Published online 2012 July 15.        doi:
Endocrine problems in children with Prader-Willi syndrome: special review on associated genetic aspects and early growth hormone treatment
Dong-Kyu Jin (Jin DK)
Department of Pediatrics, Samsung Medical Center, Sungkyunkwan University School of Medicine, Seoul, Korea
Corresponding Author: Dong-Kyu Jin ,Tel: +82-2-3410-3525,, Fax: +82-2-3410-0043, Email:
Copyright © 2012 by The Korean Pediatric Society
Prader-Willi syndrome (PWS) is a complex multisystem genetic disorder characterized by hypothalamic-pituitary dysfunction. The main clinical features include neonatal hypotonia, distinctive facial features, overall developmental delay, and poor growth in infancy, followed by overeating with severe obesity, short stature, and hypogonadism later in development.

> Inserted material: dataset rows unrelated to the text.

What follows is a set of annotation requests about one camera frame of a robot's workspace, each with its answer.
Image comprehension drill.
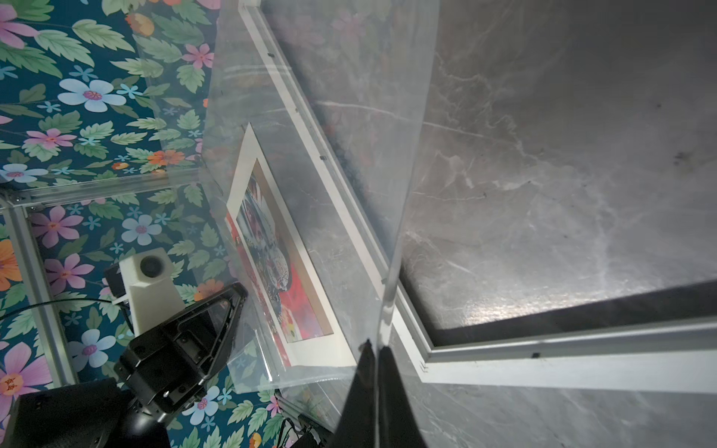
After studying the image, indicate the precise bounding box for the brown backing board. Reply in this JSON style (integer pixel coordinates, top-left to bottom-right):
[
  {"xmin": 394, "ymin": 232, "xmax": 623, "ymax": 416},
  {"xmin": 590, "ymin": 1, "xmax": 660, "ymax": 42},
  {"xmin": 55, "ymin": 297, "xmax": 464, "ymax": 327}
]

This paper reviews recent updates regarding the genetic aspects of this disorder. Three mechanisms (paternal deletion, maternal disomy, and deficient imprinting) are recognized. Maternal disomy can arise because of 4 possible mechanisms: trisomy rescue (TR), gamete complementation (GC), monosomy rescue (MR), and postfertilization mitotic nondisjunction (Mit). Recently, TR/GC caused by nondisjunction at maternal meiosis 1 has been identified increasingly, as a result of advanced maternal childbearing age in Korea. We verified that the d3 allele increases the responsiveness of the growth hormone (GH) receptor to endogenous GH. This paper also provides an overview of endocrine dysfunctions in children with PWS, including GH deficiency, obesity, sexual development, hypothyroidism, and adrenal insufficiency, as well as the effects of GH treatment. GH treatment coupled with a strictly controlled diet during early childhood may help to reduce obesity, improve neurodevelopment, and increase muscle mass. A more active approach to correct these hormone deficiencies would benefit patients with PWS.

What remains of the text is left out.